Vision Coverage

   Most insurance plans in this area separate eye exams for "refractive" diagnoses from general medical coverage, similar to dental coverage plans. If the company offers vision examination and glasses as a benefit, it may be through a limited number of providers who have been contracted separately for this particular service. I may be listed as a "provider," but this may apply only for "medical" diagnoses such as conjunctivitis, cataract, retinal hemorrhage, etc. Some plans even consider strabismus and amblyopia as "vision" diagnoses, restricting your options for having children evaluated by a pediatric ophthalmologist for these clearly medical problems.

   This is a frequent source of confusion for patients and referring doctors. If a child performs sub-optimally for a vision screening test, there may be no problem, a refractive problem, or a medical problem such as strabismus or amblyopia. I won't know the diagnosis until the patient is examined. Once the problem is identified, a diagnostic coding number is generated for insurance processing.
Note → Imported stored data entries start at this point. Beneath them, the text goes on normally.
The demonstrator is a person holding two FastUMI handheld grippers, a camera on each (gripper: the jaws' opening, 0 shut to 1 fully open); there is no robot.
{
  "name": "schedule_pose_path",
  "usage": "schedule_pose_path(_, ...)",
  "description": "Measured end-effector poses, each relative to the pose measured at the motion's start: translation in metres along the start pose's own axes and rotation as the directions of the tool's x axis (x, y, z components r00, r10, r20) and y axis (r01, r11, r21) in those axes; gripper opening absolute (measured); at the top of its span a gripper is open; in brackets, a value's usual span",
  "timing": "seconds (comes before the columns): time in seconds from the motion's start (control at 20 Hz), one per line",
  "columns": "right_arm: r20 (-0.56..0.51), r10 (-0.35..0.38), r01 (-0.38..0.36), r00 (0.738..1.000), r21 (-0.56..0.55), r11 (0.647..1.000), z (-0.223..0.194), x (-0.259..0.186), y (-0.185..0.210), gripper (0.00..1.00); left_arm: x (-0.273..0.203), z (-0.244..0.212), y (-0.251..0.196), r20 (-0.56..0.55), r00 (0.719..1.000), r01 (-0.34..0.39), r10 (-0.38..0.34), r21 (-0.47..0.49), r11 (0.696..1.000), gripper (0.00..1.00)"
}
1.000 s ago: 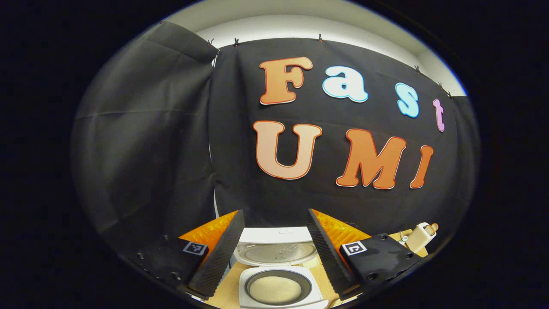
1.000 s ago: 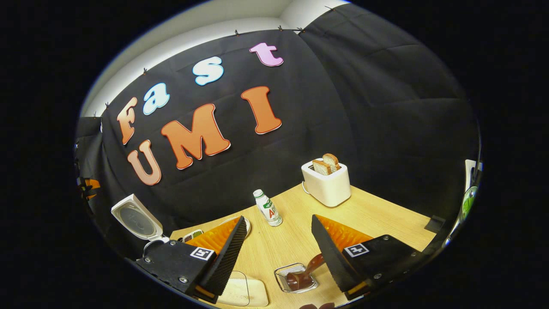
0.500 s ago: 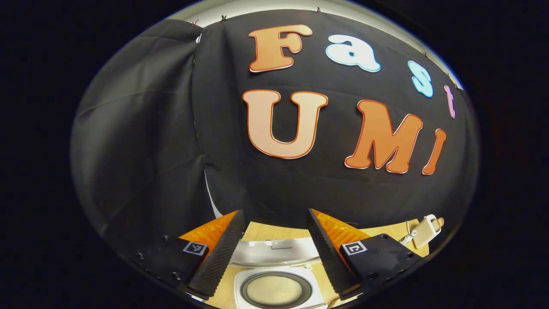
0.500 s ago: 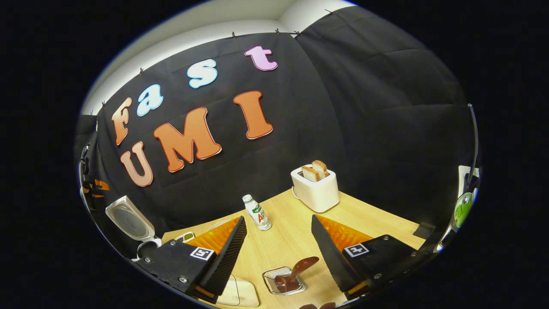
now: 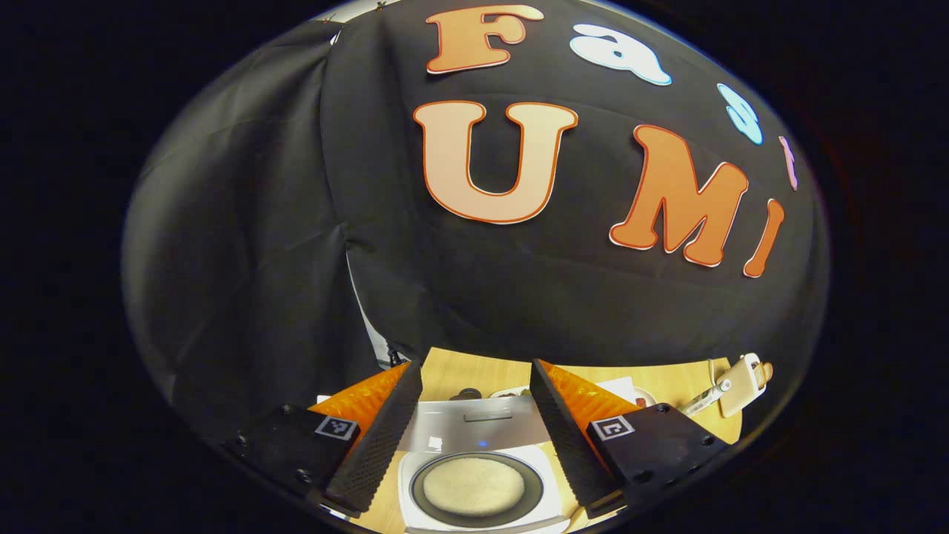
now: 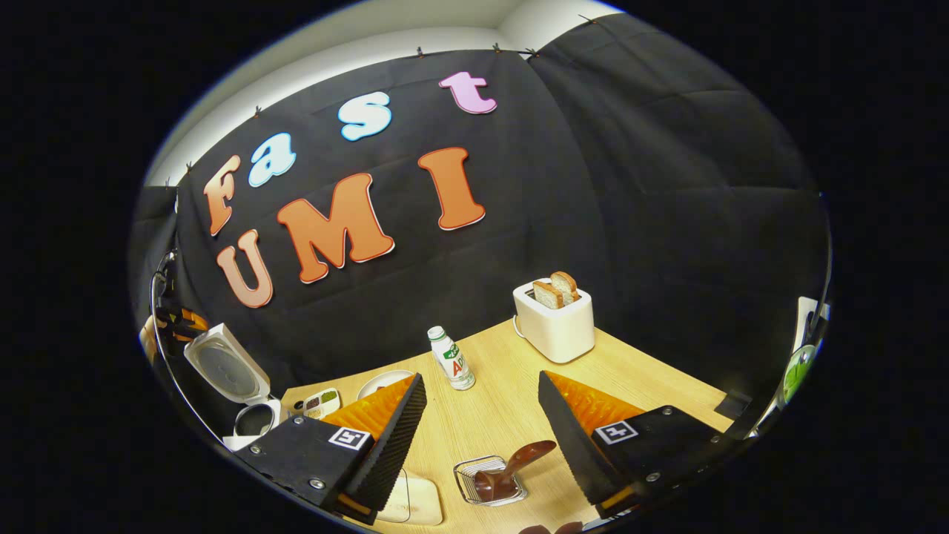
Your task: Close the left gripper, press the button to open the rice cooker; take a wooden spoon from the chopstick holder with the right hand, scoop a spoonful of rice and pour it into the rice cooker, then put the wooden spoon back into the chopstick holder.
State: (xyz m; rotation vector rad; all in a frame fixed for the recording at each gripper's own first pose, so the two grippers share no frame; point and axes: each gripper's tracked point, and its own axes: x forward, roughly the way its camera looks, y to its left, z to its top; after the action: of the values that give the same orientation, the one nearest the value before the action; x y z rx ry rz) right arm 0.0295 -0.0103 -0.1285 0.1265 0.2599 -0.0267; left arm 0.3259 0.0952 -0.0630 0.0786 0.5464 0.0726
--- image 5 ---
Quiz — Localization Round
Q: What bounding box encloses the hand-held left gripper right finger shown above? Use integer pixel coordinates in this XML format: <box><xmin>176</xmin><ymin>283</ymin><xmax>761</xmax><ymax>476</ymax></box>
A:
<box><xmin>529</xmin><ymin>359</ymin><xmax>733</xmax><ymax>520</ymax></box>

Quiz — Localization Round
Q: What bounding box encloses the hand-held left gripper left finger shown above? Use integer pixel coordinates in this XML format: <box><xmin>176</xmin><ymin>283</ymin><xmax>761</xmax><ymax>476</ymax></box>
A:
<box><xmin>221</xmin><ymin>359</ymin><xmax>425</xmax><ymax>520</ymax></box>

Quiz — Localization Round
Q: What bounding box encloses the white rice cooker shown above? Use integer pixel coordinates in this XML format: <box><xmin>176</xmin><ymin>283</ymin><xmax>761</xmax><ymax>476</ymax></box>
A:
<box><xmin>397</xmin><ymin>395</ymin><xmax>573</xmax><ymax>534</ymax></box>

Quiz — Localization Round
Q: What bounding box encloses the white rice layer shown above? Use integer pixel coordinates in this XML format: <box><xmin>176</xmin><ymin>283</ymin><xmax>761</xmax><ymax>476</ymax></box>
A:
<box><xmin>422</xmin><ymin>457</ymin><xmax>526</xmax><ymax>518</ymax></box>

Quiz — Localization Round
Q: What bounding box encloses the small white milk bottle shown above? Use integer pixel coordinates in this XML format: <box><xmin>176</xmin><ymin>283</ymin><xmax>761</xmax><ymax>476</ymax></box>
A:
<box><xmin>678</xmin><ymin>380</ymin><xmax>733</xmax><ymax>416</ymax></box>

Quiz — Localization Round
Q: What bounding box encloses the white toaster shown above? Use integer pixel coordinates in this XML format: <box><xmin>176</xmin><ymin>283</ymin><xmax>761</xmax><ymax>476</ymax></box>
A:
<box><xmin>715</xmin><ymin>353</ymin><xmax>773</xmax><ymax>418</ymax></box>

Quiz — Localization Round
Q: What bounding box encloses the black backdrop cloth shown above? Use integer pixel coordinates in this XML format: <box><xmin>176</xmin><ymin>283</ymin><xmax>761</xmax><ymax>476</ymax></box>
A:
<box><xmin>121</xmin><ymin>0</ymin><xmax>830</xmax><ymax>446</ymax></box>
If the company's computers are programmed to separate "vision" diagnoses, typically hyperopia (367.0), myopia (367.1), and astigmatism (367.21), from "medical" diagnoses and if the plan specifies that these diagnoses be covered only by a limited number of selected sub-contracted examiners, a claim from my office will be denied - and you will be responsible for the charges.

   We try very hard to help make you or your referring physician's office aware of these issues when the appointment is scheduled - but we cannot know the coverage details of every insurance company. Plan structures and computer coding edit programs are changed periodically, further complicating matters. To minimize confusion, we strongly encourage you to review the details of your insurance plan prior to finalizing your appointment. If the details are not specified adequately in the materials provided with the policy, contact the company's Customer Support representatives (usually specified by an 800 number on the back of the insurance card). Many insurance companies have helpful Web pages, some of which are referenced on the preceding page.

   Many of our patients and parents elect to bypass limited vision coverage plans and pay out-of-pocket to be seen by a pediatric ophthalmologist, acknowledging the potential benefits of additional medical training and experience. We welcome this decision but have found that it is generally more comfortably accepted if one has already investigated insurance plan limitations before arriving for a scheduled appointment.